#### [Assigned task]
All of the data that follows needs to be printed again, exactly as it reads.

:::::

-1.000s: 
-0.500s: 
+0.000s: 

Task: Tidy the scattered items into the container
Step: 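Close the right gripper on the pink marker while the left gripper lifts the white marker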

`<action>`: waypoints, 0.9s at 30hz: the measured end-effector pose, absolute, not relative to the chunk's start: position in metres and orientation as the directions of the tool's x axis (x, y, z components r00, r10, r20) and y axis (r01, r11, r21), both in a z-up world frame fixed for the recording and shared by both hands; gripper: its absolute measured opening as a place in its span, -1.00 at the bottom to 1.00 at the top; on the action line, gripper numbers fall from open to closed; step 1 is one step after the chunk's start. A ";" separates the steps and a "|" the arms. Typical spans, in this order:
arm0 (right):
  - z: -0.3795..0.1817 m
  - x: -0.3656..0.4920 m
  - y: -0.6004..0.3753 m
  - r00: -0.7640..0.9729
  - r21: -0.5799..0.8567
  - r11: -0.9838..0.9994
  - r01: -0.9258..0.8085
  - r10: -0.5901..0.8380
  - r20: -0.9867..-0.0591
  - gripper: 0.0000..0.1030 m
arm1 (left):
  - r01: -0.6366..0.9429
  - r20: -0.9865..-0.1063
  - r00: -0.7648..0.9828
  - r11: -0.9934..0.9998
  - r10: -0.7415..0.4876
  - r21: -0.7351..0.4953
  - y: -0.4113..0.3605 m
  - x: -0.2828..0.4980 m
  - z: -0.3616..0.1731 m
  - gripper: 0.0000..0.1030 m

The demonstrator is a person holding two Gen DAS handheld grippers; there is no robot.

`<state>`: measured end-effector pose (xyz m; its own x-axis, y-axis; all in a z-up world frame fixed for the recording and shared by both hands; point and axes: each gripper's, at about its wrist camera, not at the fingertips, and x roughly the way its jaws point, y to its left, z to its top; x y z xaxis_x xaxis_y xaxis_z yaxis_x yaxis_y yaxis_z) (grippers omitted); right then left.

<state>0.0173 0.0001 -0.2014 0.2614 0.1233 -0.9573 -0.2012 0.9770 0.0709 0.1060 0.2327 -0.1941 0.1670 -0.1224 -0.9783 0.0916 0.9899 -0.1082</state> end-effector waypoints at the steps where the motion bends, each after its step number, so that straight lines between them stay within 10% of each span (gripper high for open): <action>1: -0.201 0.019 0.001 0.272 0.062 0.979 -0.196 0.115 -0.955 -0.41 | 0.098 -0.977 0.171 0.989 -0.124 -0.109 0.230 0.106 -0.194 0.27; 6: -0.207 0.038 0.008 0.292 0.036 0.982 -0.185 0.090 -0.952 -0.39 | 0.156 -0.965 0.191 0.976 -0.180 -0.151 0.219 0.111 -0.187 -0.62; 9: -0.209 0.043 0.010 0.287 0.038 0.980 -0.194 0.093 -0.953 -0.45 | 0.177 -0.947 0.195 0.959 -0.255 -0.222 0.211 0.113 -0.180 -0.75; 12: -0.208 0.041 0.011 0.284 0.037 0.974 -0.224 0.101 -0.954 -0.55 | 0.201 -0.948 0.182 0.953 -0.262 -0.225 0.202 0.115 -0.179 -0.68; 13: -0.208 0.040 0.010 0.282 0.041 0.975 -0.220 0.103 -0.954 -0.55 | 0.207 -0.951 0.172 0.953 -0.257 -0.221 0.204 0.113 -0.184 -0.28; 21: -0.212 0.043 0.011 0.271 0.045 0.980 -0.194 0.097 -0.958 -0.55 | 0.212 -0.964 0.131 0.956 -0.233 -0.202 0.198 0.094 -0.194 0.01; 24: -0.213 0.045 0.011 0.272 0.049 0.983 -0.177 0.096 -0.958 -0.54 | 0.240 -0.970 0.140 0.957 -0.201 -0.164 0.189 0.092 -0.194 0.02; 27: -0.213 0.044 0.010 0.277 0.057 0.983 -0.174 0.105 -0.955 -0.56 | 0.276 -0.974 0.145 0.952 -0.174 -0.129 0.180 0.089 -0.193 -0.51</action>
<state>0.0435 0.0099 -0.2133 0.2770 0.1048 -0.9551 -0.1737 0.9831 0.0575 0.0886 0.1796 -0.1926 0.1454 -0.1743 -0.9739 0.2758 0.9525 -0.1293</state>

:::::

#### [Finished task]
-1.000s: 
-0.500s: 
+0.000s: 

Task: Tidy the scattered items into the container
Step: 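Close the right gripper on the pink marker while the left gripper lifts the white marker
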
`<action>`: waypoints, 0.9s at 30hz: the measured end-effector pose, absolute, not relative to the chunk's start: position in metres and orientation as the directions of the tool's x axis (x, y, z components r00, r10, r20) and y axis (r01, r11, r21), both in a z-up world frame fixed for the recording and shared by both hands; gripper: its absolute measured opening as a place in its span, -1.00 at the bottom to 1.00 at the top; on the action line, gripper numbers fall from open to closed; step 1 is one step after the chunk's start. A ";" separates the steps and a "|" the arms. Typical spans, in this order:
arm0 (right):
  - z: -0.3795..0.1817 m
  - x: -0.3656..0.4920 m
  - y: -0.6004..0.3753 m
  - r00: -0.7640..0.9729
  - r21: -0.5799..0.8567
  - r11: -0.9838..0.9994
  - r01: -0.9258..0.8085
  - r10: -0.5901..0.8380
  - r20: -0.9867..-0.0591
  - gripper: 0.0000..0.1030 m
arm1 (left):
  - r01: -0.6366..0.9429
  - r20: -0.9865..-0.1063
  - r00: -0.7648..0.9828
  - r11: -0.9934..0.9998
  - r10: -0.7415..0.4876
  - r21: -0.7351..0.4953
  - y: -0.4113..0.3605 m
  - x: -0.2828..0.4980 m
  - z: -0.3616..0.1731 m
  - gripper: 0.0000..0.1030 m

The demonstrator is a person holding two Gen DAS handheld grippers; there is no robot.

`<state>`: measured end-effector pose (xyz m; its own x-axis, y-axis; all in a z-up world frame fixed for the recording and shared by both hands; point and axes: each gripper's, at about its wrist camera, not at the fingertips, and x roughly the way its jaws point, y to its left, z to its top; x y z xaxis_x xaxis_y xaxis_z yaxis_x yaxis_y yaxis_z) (grippers omitted); right then left.

<state>0.0173 0.0001 -0.2014 0.2614 0.1233 -0.9573 -0.2012 0.9770 0.0709 0.1060 0.2327 -0.1941 0.1670 -0.1224 -0.9783 0.0916 0.9899 -0.1082</state> end-effector waypoints at the steps where the motion bends, each after its step number, so that straight lines between them stay within 10% of each span (gripper high for open): <action>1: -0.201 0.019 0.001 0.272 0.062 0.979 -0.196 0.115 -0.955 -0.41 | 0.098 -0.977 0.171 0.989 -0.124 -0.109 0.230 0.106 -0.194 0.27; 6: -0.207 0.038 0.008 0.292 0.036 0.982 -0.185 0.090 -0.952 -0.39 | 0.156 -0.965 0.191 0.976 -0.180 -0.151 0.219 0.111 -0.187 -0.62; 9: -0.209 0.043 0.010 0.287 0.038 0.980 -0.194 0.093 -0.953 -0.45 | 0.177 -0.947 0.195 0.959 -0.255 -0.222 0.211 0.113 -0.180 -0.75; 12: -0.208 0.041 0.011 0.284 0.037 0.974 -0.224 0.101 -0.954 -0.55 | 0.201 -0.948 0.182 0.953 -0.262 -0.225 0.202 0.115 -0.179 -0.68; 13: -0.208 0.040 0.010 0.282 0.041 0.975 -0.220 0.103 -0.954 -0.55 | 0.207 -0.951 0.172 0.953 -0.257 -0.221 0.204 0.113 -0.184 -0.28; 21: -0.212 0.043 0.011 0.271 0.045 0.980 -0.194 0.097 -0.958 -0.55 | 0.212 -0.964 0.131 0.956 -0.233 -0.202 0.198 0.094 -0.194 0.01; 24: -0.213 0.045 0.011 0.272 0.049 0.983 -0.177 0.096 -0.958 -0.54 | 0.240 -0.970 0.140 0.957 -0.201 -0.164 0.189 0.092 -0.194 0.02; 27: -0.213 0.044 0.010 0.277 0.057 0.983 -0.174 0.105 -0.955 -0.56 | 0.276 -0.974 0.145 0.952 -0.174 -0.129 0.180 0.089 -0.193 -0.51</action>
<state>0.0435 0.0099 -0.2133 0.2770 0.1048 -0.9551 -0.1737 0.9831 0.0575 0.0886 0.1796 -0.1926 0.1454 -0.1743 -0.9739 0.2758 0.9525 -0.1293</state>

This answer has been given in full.